■ **What you have to do**: Of all the lines in the entries, how many carry the word "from"? The reply is that number and no more.

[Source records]
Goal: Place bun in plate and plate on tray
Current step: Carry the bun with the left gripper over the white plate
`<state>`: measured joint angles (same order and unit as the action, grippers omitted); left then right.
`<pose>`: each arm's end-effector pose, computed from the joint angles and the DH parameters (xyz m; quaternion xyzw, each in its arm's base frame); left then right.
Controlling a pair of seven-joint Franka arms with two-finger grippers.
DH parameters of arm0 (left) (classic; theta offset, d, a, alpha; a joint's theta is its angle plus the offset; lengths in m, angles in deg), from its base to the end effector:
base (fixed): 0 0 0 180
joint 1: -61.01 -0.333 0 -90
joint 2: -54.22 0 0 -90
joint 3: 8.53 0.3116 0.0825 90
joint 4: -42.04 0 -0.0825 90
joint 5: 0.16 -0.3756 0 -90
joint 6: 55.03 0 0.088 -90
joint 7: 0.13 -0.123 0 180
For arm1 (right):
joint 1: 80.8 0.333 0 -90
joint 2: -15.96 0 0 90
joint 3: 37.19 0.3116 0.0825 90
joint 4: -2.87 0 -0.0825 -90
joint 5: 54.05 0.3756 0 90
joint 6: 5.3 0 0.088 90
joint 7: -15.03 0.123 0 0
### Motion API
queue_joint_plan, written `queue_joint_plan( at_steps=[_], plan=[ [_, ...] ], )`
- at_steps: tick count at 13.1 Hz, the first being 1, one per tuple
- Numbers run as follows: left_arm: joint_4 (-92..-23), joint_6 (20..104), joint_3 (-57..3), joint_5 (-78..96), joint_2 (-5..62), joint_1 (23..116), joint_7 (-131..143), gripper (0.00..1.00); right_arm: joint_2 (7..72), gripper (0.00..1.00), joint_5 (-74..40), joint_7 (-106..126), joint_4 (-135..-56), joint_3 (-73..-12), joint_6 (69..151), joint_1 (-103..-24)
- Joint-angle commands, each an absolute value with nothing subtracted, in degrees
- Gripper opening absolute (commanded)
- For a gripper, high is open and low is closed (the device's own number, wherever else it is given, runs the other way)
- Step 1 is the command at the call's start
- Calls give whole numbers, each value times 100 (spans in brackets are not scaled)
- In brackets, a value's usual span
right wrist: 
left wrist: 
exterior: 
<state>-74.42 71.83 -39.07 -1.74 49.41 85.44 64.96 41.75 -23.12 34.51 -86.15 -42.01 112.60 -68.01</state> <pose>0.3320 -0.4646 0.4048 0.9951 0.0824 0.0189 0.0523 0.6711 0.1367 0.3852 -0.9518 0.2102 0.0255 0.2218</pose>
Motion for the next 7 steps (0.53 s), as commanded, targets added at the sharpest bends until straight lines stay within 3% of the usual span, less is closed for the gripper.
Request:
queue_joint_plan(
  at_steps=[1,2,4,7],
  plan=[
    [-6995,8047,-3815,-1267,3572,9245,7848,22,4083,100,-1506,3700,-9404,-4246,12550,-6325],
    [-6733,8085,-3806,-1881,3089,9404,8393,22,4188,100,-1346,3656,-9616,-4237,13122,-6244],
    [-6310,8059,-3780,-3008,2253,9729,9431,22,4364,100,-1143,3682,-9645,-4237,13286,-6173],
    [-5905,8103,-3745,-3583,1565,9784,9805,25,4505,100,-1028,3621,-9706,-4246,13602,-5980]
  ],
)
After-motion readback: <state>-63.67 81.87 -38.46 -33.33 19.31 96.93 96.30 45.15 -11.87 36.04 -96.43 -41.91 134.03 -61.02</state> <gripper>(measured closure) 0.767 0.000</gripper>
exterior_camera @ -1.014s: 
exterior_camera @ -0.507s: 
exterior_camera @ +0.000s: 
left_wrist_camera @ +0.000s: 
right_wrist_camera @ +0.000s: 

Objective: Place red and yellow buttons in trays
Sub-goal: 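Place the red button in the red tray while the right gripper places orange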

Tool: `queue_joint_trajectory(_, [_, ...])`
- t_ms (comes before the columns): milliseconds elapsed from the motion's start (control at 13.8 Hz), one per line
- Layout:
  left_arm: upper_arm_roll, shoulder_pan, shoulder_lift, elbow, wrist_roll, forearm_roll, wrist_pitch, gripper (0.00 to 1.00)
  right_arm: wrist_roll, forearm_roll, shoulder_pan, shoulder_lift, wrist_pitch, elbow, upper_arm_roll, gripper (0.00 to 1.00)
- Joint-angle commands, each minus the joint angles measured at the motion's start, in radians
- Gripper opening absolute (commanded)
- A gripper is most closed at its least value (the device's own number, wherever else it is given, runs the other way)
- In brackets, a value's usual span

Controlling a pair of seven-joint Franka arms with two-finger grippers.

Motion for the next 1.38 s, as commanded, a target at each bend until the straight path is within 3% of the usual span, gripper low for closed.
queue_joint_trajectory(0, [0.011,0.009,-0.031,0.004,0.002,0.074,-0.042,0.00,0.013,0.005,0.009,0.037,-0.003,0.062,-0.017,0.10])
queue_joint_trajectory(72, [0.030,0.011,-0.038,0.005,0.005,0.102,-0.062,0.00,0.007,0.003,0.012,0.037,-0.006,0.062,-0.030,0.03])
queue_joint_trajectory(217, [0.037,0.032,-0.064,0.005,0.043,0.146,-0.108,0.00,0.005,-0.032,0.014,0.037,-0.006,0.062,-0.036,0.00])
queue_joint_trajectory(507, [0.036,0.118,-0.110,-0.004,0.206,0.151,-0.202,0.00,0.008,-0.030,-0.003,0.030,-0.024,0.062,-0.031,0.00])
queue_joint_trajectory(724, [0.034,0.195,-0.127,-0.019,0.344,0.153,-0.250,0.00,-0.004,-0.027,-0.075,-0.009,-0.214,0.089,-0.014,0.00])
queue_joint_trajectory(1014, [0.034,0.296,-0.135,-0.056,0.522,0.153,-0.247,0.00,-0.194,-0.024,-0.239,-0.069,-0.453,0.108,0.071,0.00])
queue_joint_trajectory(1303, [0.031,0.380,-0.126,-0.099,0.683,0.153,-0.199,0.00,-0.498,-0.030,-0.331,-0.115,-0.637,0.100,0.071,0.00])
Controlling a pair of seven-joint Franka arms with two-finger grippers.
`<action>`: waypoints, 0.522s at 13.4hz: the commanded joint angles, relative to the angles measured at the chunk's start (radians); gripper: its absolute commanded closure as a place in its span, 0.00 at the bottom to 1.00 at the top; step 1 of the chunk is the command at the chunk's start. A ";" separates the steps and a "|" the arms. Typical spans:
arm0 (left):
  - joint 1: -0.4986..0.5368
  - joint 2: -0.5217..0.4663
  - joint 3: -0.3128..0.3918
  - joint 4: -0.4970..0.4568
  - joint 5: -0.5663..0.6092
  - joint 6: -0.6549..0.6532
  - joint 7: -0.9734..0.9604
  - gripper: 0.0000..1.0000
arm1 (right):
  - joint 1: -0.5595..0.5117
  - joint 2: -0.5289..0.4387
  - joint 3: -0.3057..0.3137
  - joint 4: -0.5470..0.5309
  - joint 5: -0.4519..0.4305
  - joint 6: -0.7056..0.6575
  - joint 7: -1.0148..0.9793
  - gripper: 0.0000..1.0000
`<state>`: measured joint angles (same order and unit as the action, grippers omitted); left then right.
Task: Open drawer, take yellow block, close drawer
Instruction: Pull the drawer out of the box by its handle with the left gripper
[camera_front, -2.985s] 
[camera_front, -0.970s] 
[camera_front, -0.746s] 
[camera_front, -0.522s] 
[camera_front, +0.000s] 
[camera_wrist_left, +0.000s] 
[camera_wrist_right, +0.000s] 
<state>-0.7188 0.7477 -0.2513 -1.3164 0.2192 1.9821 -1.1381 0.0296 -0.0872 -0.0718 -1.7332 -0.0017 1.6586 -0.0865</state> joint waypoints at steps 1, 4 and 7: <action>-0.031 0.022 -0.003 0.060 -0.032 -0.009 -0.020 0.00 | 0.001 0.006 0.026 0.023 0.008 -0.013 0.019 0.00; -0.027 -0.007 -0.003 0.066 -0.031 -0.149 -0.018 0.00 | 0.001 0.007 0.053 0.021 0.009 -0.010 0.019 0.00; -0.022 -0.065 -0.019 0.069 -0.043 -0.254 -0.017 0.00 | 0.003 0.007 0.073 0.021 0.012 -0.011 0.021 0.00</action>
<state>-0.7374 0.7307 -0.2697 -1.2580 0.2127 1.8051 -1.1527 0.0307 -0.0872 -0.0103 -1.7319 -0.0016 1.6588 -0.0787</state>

■ **Solution to the problem**: 3